- [PROBLEM TO SOLVE] Starting with the line that contains "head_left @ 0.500" and stopping after the line that contains "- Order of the", copy the entries below exactly. Include nothing else.

Records from a dataset:
------------------------------

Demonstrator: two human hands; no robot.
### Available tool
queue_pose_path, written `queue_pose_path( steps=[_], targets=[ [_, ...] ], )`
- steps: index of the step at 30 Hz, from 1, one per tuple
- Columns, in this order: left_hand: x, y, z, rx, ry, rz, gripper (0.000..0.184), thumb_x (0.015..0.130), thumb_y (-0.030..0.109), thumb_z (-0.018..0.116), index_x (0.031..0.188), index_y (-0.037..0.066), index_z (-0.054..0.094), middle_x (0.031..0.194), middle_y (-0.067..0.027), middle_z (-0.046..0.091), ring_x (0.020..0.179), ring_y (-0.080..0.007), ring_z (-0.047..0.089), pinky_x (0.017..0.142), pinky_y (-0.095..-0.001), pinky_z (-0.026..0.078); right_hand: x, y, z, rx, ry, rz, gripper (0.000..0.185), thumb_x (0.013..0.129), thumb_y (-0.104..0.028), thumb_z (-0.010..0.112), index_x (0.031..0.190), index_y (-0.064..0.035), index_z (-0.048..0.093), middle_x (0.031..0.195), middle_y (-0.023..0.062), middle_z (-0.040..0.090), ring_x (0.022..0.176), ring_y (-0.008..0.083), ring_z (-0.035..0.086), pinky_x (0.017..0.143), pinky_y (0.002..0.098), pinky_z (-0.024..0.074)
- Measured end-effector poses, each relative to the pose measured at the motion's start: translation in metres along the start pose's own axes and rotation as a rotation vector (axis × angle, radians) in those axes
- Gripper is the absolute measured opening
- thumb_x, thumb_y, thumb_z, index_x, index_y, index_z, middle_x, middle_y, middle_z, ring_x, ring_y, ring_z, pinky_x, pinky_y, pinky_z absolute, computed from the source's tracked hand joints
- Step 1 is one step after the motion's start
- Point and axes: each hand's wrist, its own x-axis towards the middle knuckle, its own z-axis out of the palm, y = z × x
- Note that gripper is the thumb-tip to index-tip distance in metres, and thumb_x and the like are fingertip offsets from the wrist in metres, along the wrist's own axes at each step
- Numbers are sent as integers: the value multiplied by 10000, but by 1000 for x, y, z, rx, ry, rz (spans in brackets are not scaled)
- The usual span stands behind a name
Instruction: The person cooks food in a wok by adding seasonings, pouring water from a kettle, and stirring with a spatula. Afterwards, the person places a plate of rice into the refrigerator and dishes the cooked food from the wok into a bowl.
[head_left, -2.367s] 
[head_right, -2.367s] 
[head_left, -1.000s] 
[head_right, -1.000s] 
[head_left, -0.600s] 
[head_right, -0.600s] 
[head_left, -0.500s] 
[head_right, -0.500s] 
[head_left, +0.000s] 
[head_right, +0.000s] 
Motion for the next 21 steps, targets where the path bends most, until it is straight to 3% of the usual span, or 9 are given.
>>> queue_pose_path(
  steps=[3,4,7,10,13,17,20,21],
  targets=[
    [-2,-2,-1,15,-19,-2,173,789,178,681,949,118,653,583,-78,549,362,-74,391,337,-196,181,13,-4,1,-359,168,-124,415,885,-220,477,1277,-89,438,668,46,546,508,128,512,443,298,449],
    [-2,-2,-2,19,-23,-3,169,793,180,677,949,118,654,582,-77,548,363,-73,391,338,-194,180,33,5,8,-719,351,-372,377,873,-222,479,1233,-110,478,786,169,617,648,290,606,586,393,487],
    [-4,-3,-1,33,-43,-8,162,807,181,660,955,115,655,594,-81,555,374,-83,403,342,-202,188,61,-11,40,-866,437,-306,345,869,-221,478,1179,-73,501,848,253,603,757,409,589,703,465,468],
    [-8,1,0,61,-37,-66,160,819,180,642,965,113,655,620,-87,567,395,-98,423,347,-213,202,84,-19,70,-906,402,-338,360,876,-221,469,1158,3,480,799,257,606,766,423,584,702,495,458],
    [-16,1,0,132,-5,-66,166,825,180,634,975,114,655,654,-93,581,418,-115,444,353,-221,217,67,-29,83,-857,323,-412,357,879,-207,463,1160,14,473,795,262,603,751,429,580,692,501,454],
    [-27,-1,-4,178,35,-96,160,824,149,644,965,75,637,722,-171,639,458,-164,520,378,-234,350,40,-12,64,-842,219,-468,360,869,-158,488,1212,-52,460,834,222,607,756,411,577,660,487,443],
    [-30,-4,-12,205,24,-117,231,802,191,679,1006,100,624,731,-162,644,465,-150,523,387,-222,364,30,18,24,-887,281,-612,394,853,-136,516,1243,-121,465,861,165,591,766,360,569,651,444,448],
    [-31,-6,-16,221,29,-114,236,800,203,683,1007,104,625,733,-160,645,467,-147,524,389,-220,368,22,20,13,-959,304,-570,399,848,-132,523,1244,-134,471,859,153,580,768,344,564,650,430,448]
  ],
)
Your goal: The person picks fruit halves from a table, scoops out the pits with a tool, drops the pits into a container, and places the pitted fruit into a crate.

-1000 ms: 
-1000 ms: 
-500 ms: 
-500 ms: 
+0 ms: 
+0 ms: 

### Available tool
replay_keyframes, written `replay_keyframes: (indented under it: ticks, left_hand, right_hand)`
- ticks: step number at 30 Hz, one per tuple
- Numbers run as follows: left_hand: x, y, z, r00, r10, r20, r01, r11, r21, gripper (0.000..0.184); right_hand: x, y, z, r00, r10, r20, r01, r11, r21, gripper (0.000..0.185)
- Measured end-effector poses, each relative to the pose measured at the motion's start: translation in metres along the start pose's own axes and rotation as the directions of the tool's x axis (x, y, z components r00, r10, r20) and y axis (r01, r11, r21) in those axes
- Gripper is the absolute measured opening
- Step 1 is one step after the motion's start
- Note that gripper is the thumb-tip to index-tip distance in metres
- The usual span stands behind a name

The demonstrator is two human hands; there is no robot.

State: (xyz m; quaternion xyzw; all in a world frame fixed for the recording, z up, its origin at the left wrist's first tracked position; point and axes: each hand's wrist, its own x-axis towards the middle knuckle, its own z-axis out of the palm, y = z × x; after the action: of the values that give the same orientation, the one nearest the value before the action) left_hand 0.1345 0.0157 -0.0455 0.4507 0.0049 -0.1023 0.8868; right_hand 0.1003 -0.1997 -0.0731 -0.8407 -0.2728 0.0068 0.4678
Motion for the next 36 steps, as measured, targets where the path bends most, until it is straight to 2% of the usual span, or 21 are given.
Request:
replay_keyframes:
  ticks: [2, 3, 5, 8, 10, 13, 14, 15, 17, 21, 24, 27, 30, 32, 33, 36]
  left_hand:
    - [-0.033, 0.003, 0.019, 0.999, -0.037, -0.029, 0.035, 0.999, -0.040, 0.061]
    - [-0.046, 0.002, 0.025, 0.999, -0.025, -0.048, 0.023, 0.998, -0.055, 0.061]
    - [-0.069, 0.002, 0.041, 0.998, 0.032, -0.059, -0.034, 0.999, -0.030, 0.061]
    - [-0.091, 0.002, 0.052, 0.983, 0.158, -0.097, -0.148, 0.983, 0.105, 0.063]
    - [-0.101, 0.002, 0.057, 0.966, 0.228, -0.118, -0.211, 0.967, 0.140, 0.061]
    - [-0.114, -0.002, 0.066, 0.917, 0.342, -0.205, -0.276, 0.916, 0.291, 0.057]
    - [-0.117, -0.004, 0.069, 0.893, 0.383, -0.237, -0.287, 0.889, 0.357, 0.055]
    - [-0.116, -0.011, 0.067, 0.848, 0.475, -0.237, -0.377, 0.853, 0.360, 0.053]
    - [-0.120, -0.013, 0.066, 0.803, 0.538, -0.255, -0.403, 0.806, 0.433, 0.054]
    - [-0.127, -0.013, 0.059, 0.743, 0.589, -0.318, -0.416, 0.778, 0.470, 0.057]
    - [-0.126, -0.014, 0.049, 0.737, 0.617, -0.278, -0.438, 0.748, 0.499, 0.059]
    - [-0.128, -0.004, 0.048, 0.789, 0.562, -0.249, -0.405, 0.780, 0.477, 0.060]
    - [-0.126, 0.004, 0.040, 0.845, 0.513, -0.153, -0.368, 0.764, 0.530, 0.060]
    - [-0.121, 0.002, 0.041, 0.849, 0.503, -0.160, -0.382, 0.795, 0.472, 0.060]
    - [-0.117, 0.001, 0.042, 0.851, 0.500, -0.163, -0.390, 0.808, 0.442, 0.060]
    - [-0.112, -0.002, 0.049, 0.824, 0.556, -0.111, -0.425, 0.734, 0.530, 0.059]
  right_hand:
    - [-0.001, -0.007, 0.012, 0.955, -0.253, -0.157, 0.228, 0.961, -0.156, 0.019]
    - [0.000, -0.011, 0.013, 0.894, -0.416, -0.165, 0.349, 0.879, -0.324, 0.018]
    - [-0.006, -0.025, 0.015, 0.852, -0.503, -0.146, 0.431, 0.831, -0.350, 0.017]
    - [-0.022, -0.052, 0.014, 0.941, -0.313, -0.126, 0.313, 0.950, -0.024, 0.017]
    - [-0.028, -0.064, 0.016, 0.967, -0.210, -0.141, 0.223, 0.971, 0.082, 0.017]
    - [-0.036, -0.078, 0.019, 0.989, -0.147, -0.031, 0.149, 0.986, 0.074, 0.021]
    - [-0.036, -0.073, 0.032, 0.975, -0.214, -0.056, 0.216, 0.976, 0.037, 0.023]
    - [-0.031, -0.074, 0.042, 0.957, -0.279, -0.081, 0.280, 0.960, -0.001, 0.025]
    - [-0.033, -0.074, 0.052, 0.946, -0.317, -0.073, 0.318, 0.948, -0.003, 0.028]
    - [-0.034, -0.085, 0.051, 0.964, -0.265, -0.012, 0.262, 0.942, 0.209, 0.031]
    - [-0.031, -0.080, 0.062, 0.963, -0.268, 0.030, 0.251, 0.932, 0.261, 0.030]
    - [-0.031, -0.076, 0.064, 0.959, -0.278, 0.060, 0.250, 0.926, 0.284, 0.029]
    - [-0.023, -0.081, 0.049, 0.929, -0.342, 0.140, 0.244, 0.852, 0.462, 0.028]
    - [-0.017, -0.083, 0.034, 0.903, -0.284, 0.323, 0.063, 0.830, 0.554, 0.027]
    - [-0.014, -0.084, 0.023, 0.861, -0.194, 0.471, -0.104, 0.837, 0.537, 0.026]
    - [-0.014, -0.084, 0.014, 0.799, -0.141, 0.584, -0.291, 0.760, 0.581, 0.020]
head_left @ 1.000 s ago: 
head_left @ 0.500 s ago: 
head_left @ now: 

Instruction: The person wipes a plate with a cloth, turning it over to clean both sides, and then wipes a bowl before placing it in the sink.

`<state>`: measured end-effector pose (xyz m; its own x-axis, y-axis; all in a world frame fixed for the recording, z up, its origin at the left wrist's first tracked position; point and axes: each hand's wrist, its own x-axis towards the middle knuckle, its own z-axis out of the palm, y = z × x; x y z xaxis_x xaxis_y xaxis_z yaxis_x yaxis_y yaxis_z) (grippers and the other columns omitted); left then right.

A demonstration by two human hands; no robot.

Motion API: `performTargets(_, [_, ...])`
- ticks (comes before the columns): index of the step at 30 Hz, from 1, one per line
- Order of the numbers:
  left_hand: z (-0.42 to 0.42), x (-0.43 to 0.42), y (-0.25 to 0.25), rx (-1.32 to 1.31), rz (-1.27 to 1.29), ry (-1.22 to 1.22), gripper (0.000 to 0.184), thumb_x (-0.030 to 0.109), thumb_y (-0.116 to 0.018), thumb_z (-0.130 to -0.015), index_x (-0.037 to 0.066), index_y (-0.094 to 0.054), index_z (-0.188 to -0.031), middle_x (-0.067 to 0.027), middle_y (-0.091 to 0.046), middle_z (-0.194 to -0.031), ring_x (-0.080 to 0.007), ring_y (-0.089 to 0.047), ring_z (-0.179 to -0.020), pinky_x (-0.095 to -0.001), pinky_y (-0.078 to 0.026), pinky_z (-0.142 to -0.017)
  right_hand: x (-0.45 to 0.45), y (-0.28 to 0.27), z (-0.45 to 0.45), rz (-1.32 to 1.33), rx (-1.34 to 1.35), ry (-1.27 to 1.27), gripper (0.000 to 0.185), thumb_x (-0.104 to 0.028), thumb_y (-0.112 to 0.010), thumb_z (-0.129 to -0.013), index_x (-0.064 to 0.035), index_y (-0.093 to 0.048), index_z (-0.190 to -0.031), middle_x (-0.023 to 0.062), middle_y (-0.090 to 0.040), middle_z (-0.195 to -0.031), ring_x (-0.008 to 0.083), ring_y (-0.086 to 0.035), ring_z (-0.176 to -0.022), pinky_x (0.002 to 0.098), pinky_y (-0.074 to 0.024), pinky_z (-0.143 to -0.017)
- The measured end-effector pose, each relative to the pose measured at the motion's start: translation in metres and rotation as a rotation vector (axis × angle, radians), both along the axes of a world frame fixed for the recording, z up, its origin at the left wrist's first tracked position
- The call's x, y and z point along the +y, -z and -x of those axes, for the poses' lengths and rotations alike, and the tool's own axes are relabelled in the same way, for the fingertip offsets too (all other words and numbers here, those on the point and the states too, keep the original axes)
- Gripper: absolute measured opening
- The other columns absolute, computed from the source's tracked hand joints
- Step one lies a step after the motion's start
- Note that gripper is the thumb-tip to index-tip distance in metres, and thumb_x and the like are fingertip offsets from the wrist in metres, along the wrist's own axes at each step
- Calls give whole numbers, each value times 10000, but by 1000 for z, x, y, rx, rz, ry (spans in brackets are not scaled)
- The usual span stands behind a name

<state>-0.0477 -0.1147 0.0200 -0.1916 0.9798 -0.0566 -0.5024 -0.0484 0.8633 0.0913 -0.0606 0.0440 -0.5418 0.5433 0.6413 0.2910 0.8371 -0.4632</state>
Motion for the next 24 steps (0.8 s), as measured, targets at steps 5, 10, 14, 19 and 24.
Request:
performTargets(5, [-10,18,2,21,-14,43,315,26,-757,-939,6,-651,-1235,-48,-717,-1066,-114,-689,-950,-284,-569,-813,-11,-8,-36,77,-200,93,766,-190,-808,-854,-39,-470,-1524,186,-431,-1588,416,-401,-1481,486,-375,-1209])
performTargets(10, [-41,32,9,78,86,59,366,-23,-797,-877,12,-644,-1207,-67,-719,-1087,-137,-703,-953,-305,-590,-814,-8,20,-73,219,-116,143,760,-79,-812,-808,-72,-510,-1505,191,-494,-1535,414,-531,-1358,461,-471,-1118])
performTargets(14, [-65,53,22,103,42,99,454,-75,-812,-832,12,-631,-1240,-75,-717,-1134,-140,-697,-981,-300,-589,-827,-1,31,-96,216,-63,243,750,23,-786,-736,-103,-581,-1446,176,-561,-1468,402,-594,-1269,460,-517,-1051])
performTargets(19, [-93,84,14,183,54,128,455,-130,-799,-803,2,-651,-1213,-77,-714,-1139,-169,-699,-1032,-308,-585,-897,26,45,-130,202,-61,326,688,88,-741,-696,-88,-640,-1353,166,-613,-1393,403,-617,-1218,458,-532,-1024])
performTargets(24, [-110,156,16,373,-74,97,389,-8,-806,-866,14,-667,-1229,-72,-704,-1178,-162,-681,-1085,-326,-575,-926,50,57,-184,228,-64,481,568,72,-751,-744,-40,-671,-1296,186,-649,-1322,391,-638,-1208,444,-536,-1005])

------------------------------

- [EXERCISE OUTPUT]
head_left @ 0.500 s ago: 
head_left @ now: 

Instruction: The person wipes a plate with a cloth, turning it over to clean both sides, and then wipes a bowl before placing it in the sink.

`<state>`: measured end-effector pose (xyz m; its own x-axis, y-axis; all in a world frame fixed for the recording, z up, its origin at the left wrist's first tracked position; point and axes: each hand's wrist, its own x-axis towards the middle knuckle, its own z-axis out of the palm, y = z × x; x y z xaxis_x xaxis_y xaxis_z yaxis_x yaxis_y yaxis_z) (grippers and the other columns omitted); left then right.

A demonstration by two human hands; no robot.

Motion API: `performTargets(_, [_, ...])`
- ticks (comes before the columns): index of the step at 30 Hz, from 1, one per line
- Order of the numbers:

The answer was given in full.